Find email address?

Is it possible to have an action to find an email address on a web page and copy it to the clipboard

I think that’s only really possible with applescript integration with keyboard maestro…

Take a look at this.

I have successfully set a variable to the page source and filtered the variable.

I have also had success saving .webarchive files, extracting them with the program File Juicer, and then searching the extracted text file with regular expressions.

Each is cumbersome to set-up and run. Hopefully someone will join in with an easy, direct, solution. But I can provide a nearly full answer to your question: yes, it is possible to write a KMacro that extracts email address on Web pages and makes them available.

Yes.   :sunglasses:

-Chris

Extract Email Addresses from Safari.kmmacros (2.4 KB)

#! /usr/bin/env perl
   use strict; use warnings;
#-----------------------------------------------------------
# Find Email Addresses in Source of Front Safari Page – Sort and Remove Duplicates.
#-----------------------------------------------------------

my $html = 'osascript -e "
   tell application \"Safari\"
      tell front document
         return source
      end tell
   end tell
"';

$html = `$html`;

my @array = $html =~ m!\b[A-Z0-9._%+-]+@[A-Z0-9.-]+\.[A-Z]{2,4}\b!ig;
my %hash = map { $_ => 1 } @array;
my @unique = sort(keys %hash);
$, = "\n";
print @unique;
1 Like

ok thank you

Sweet!

Can you help me parse the regex?

~ m!\b[A-Z0-9._%+-]+@[A-Z0-9.-]+.[A-Z]{2,4}\b!ig

From "\b" to "\b" is clear to me. What do "~m!" and "!ig" do? (I'm guessing these are perl-specific instances of the modes multi-line, case insensitive, and ... group? ?
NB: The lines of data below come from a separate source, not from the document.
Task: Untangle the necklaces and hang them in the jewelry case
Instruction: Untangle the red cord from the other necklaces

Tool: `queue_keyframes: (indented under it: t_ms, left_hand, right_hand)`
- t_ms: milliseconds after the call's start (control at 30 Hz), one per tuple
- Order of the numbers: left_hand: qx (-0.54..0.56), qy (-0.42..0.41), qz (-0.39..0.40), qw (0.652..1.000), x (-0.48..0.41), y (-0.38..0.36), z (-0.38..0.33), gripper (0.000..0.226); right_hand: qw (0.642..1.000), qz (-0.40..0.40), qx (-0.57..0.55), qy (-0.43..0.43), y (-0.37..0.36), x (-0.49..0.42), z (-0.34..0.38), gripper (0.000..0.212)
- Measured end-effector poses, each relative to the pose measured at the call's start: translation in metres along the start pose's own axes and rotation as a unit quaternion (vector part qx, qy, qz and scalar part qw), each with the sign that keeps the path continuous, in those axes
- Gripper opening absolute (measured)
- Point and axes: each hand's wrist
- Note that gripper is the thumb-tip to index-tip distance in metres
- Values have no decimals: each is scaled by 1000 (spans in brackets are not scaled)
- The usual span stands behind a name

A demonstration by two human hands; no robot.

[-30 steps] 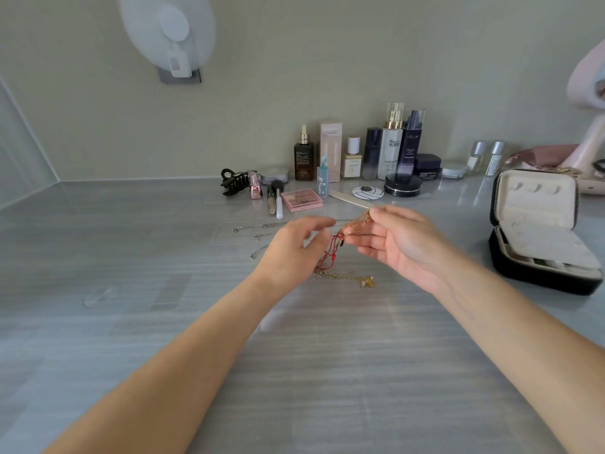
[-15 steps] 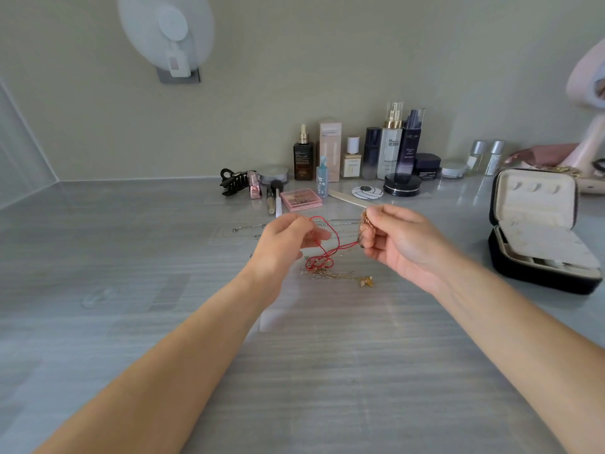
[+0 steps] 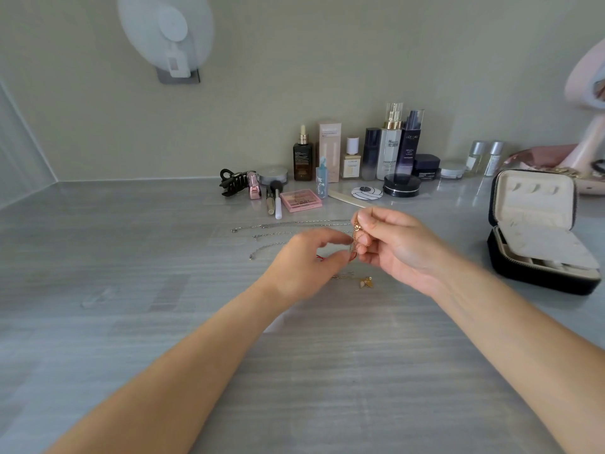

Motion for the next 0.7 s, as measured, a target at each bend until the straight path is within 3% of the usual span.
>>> queue_keyframes:
  t_ms: [100, 300, 433, 533, 700]
  left_hand:
    - [28, -9, -19, 999, 0, -1, 1, 11]
    - [121, 50, -44, 990, 0, 5, -5, 23]
    - [240, 91, -75, 963, -1, 10, -9, 27]
    - [297, 116, -92, 943, -3, 13, -6, 25]
    - [271, 105, -84, 953, -3, 13, -2, 19]
  right_hand:
    - [1000, -3, 5, -1, 0, 0, 0, 23]
    - [1000, -24, -4, -10, -1, 1, 2, 17]
    - [999, -41, 14, -19, -1, 2, 3, 15]
    - [994, -62, 85, -23, 1, 2, 1, 16]
    - [956, -86, 279, 13, 0, 3, -3, 15]
Point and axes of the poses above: each hand's wrist, its own x-axis away from the middle knuckle, its own y-axis out of the back of the hand, z = x × y, and after that the axes turned 4 degrees about -x, right-handed
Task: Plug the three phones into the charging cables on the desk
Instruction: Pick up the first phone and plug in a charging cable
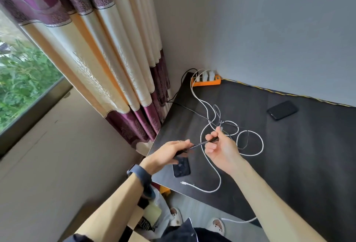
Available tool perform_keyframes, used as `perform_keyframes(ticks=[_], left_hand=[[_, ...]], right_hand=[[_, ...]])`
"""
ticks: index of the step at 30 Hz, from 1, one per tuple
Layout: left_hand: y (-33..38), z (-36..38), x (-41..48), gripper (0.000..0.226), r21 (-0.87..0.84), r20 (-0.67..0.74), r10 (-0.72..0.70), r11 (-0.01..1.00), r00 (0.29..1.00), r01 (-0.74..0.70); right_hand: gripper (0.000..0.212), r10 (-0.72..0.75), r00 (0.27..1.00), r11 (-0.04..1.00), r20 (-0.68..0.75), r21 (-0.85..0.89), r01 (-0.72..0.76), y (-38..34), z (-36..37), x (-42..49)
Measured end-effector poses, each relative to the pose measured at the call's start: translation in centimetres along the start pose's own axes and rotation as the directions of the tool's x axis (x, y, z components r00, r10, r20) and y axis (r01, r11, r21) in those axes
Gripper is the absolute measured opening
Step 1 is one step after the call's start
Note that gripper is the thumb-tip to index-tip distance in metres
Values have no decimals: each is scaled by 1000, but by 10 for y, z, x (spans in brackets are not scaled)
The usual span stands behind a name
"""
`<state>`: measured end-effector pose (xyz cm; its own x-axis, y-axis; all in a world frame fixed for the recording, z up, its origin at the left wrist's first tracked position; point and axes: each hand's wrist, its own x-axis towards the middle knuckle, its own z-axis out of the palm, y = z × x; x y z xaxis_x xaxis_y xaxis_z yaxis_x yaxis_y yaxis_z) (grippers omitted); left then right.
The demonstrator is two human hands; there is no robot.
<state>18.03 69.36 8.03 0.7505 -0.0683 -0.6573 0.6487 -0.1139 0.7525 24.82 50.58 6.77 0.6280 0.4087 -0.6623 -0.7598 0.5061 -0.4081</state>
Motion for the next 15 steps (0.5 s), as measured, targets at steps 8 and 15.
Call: perform_keyframes(ticks=[8,15], left_hand=[[-34,5,-2,28,-403,-159,102,901,982,-159],[-30,-7,2,23,-302,-524,86,911,847,-280]], right_hand=[[33,-5,994,1000,-109,-19,3,17,-35,-5],[21,19,995,954,-101,-296,-49,58,-38,-5]])
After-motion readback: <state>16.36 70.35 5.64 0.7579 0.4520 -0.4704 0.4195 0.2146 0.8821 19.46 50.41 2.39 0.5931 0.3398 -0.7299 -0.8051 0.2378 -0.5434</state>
Will it work if I substitute any regex I want for "\b {...} \b" (as long as the matches are found within a line of text)?

Thanks.

—Kirby.

Hey Kirby,

my @array = $html =~ m!\b[A-Z0-9._%+-]+@[A-Z0-9.-]+\.[A-Z]{2,4}\b!ig;
my @array = 

Creates an variable of type array and sets it equal to the rest of the statement.

$html

Is an existing scalar variable.

$html =~ m!\b[A-Z0-9._%+-]+@[A-Z0-9.-]+\.[A-Z]{2,4}\b!ig;

=~  is a binding operator that causes the left expression to be evaluated by to the right expression.

!~ is "not equals".

http://perldoc.perl.org/perlop.html#Binding-Operators

This line by itself would assign the result to $html, but above I'm assigning the result to the @ccstone array variable instead.

The ig flags at the end mean case-insensitive and global.

The canonical method of writing a match expression is

 m/<pattern>/

Search & Replace is:

 s/<pattern>/<pattern>/

However you can substitute many different characters for the forward slash, and I happen to like the explanation point.

So the variable $html is evaluated by the match-pattern, and the result is placed into the @array variable.

Not quite.

m!<pattern>!

But you could use:

m/<pattern>/
m#<pattern>#
m@<pattern>@

The email pattern is a pretty good one I borrowed from Jan Goyvaerts:

http://www.regular-expressions.info/email.html

You can use the general script to find other things.

Be aware that getting used to Perl's syntax can make your head spin for a while...  :smile:

-Chris